The incoherence and complexity of the Safeguarding Advisory Group’s attempts to mount complaints against me served to delay the resolution of even the preliminary stages of the matter and to obscure the fundamental absence of any evidence of misconduct on my part.
To expose with clarity the unfairness of the complaints against me and the absence of any misconduct on my part was a task which occupied my legal team for many hours and I am grateful to God for their efforts and for the success of those efforts.
In a recent private letter to a survivor of sexual abuse by Reverend Roy Cotton, which was made public by the BBC, the Bishop of Chichester said that there was “deception and cover-up” and “ineptitude and irresponsible lack of professionalism” in the Church’s handling of Mr Cotton. I agree; and it is a matter of great regret.

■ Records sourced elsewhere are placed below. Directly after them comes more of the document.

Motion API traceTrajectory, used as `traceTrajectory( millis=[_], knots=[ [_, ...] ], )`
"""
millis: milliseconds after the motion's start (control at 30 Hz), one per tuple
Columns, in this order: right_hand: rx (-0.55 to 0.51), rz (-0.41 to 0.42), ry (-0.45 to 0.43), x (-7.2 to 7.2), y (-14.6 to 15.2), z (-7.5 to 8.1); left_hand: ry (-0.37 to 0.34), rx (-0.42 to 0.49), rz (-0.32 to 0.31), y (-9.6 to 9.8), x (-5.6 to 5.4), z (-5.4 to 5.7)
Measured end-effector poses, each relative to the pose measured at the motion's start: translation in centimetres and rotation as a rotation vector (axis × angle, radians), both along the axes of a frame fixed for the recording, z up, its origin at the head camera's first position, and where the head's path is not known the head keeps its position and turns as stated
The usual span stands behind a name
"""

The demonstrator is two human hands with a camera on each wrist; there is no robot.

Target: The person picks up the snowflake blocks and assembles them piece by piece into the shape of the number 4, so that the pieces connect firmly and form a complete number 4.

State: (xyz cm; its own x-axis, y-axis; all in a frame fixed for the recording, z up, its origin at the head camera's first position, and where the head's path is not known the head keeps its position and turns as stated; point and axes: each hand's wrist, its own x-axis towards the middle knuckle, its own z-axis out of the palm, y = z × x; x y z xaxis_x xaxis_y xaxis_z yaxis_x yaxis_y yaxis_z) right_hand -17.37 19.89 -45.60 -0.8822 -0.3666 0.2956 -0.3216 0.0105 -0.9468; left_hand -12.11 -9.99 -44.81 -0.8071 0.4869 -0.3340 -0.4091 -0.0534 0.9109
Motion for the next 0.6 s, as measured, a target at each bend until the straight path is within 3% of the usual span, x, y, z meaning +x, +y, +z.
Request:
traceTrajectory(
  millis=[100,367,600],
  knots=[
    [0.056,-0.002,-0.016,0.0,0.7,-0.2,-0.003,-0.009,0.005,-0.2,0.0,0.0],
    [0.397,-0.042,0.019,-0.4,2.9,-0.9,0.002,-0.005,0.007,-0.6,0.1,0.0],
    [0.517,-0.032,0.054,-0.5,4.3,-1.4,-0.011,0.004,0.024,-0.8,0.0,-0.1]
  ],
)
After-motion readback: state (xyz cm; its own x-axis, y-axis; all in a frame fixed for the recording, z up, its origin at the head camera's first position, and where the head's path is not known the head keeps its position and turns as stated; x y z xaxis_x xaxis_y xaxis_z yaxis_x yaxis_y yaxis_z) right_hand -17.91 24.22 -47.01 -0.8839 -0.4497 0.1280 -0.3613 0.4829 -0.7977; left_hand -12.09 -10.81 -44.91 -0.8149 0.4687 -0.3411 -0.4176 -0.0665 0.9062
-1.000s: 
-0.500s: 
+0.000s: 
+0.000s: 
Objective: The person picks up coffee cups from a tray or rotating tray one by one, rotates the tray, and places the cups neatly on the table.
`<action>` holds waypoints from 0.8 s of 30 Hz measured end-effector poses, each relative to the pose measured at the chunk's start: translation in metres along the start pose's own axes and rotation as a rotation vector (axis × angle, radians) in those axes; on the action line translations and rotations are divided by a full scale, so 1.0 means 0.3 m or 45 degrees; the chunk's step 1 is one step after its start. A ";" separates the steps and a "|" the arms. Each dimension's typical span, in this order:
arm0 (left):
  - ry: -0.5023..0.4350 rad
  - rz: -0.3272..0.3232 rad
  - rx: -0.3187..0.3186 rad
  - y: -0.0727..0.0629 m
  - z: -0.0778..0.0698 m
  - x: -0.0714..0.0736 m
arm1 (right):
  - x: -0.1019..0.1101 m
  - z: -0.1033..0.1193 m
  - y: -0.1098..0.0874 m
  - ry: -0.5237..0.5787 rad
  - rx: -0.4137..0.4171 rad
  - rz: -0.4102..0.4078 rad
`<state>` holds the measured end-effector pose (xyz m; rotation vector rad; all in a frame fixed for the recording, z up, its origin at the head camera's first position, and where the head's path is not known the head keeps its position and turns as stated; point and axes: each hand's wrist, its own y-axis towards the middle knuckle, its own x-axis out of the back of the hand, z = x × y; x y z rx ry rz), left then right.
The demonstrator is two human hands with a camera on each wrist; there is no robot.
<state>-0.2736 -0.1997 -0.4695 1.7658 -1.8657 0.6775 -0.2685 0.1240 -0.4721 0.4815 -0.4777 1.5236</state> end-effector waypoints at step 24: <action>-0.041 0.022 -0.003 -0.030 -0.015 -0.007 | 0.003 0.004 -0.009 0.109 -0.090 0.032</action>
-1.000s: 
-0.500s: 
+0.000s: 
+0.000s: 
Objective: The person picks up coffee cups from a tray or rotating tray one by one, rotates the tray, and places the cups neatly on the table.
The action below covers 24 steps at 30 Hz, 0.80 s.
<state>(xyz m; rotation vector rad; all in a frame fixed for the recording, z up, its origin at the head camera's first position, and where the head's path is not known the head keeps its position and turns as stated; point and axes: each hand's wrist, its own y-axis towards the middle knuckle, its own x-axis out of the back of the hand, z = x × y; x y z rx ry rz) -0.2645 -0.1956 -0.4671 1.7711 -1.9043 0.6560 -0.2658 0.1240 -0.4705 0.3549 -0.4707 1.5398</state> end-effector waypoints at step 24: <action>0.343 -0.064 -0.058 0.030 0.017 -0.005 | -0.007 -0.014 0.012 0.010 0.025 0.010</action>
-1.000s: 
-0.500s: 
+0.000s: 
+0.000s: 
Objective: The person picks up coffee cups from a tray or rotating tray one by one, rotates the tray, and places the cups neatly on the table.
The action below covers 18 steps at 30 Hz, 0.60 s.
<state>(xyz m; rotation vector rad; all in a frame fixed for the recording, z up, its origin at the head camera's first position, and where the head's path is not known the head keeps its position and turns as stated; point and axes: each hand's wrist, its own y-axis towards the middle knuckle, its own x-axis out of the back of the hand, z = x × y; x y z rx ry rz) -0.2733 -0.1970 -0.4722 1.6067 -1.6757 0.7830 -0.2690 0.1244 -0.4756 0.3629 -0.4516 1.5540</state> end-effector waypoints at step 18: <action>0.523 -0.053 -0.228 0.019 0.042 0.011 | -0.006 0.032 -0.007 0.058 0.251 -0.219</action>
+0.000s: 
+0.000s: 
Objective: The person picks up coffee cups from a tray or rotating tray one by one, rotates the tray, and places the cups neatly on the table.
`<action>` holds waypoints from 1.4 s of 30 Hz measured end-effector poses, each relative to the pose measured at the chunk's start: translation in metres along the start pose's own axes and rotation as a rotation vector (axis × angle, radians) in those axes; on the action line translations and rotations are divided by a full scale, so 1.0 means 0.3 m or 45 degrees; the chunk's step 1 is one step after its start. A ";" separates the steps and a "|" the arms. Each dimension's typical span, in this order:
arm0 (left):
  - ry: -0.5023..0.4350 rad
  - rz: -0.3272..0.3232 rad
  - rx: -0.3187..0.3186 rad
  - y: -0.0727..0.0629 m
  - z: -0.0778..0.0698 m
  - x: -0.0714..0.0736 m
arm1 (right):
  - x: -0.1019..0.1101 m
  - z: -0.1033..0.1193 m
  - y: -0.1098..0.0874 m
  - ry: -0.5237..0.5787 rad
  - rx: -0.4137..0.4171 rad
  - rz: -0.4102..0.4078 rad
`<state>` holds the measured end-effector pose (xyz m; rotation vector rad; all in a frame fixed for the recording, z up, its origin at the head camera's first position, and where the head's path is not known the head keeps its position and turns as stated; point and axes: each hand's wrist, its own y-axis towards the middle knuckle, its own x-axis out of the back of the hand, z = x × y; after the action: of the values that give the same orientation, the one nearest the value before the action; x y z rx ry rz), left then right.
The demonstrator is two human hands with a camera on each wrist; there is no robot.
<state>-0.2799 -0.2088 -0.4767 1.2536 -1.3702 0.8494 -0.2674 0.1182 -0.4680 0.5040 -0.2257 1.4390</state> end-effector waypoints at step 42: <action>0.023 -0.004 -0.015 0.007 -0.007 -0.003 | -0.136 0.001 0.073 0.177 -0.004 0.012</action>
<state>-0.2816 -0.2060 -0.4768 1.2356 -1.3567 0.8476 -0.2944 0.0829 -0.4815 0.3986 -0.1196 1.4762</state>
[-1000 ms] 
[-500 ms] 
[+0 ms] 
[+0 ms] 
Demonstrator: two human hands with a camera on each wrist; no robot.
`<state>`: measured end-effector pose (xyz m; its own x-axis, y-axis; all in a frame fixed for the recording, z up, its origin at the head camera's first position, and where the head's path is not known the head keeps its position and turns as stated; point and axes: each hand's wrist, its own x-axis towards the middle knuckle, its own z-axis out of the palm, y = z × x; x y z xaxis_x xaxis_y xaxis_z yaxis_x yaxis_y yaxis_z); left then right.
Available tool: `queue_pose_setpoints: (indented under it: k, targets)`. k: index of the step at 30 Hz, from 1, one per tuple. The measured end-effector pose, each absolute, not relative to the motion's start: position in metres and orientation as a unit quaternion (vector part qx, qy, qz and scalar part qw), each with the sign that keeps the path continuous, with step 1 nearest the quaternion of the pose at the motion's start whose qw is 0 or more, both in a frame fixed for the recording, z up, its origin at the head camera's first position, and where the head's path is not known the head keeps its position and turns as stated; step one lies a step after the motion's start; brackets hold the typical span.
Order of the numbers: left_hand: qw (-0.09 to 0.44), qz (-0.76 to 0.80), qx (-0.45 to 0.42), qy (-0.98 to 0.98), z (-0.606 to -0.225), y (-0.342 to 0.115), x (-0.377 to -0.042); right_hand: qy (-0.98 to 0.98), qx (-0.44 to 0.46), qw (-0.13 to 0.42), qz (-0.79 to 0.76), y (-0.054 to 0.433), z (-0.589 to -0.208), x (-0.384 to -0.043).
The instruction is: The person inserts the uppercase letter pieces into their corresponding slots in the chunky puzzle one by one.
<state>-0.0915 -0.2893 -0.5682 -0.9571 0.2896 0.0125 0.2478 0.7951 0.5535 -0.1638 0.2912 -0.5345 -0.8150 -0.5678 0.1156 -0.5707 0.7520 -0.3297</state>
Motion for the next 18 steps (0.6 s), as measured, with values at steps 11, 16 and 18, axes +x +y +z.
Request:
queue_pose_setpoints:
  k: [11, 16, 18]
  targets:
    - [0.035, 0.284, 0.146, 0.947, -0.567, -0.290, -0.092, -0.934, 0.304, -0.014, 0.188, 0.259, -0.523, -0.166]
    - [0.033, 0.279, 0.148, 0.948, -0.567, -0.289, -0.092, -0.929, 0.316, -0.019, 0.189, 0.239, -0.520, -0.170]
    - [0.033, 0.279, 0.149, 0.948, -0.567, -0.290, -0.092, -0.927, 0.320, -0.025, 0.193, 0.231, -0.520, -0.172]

The Bishop of Chichester has confirmed publicly and in writing to me that he did not, and did not intend to, refer to me or any conduct on my part. I have never met with Mr Akerman or the Safeguarding Advisory Group – despite my requests to do so. I regret their decision to seek to pursue misguided disciplinary complaints against me without first taking the trouble to invite me to address their concerns at a meeting.
The actions of clergy who have engaged in the abuse of children appal me and the ongoing effect on survivors is of the highest concern to me.
Throughout my time as Bishop of Lewes I have at all times tried to assist the Diocese to deal appropriately with safeguarding issues. I have also welcomed and given my full support to the efforts made and being made to improve the practices and procedures within the Diocese for safeguarding children and vulnerable adults.
But none of what has happened in the past can justify the attempts which have been made to cast me in the role of a scape-goat without regard to where the truth lies and where the blame ought to lie.